**TASK REQUIREMENTS:**
Somewhere below are a line with "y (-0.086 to" and a later line with "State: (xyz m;". Output exactly those lines and all lines between them.

-- Opening Marker --

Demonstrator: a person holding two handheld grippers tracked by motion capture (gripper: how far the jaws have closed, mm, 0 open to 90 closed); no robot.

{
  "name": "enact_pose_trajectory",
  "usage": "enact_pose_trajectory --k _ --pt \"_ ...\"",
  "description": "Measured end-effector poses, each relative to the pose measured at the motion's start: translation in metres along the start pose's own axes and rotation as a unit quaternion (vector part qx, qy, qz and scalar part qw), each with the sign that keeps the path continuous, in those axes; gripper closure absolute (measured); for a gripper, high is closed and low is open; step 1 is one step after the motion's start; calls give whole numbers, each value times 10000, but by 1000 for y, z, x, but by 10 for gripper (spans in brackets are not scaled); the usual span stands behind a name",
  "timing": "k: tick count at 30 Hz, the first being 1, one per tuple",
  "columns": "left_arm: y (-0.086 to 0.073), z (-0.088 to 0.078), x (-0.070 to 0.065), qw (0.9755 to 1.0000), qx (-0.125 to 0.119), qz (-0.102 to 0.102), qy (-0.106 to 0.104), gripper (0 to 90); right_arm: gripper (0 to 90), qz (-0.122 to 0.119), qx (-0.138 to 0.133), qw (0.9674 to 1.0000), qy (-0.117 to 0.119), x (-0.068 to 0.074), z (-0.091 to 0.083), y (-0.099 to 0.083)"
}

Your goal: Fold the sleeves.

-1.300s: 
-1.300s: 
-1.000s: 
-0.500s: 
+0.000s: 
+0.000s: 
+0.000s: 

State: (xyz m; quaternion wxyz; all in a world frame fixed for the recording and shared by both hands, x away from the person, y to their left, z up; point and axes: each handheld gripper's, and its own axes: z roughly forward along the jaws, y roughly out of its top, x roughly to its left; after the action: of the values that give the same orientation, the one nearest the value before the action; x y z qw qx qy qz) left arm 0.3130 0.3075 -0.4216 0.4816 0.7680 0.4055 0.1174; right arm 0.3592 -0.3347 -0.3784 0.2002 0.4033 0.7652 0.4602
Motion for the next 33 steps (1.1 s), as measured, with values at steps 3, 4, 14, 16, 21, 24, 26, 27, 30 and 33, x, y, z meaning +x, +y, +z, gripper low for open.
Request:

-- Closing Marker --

**FINISHED TASK:**
  "columns": "left_arm: y (-0.086 to 0.073), z (-0.088 to 0.078), x (-0.070 to 0.065), qw (0.9755 to 1.0000), qx (-0.125 to 0.119), qz (-0.102 to 0.102), qy (-0.106 to 0.104), gripper (0 to 90); right_arm: gripper (0 to 90), qz (-0.122 to 0.119), qx (-0.138 to 0.133), qw (0.9674 to 1.0000), qy (-0.117 to 0.119), x (-0.068 to 0.074), z (-0.091 to 0.083), y (-0.099 to 0.083)"
}

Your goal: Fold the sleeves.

-1.300s: 
-1.300s: 
-1.000s: 
-0.500s: 
+0.000s: 
+0.000s: 
+0.000s: 

State: (xyz m; quaternion wxyz; all in a world frame fixed for the recording and shared by both hands, x away from the person, y to their left, z up; point and axes: each handheld gripper's, and its own axes: z roughly forward along the jaws, y roughly out of its top, x roughly to its left; after the action: of the values that give the same orientation, the one nearest the value before the action; x y z qw qx qy qz) left arm 0.3130 0.3075 -0.4216 0.4816 0.7680 0.4055 0.1174; right arm 0.3592 -0.3347 -0.3784 0.2002 0.4033 0.7652 0.4602

None of the exercise remains to be done.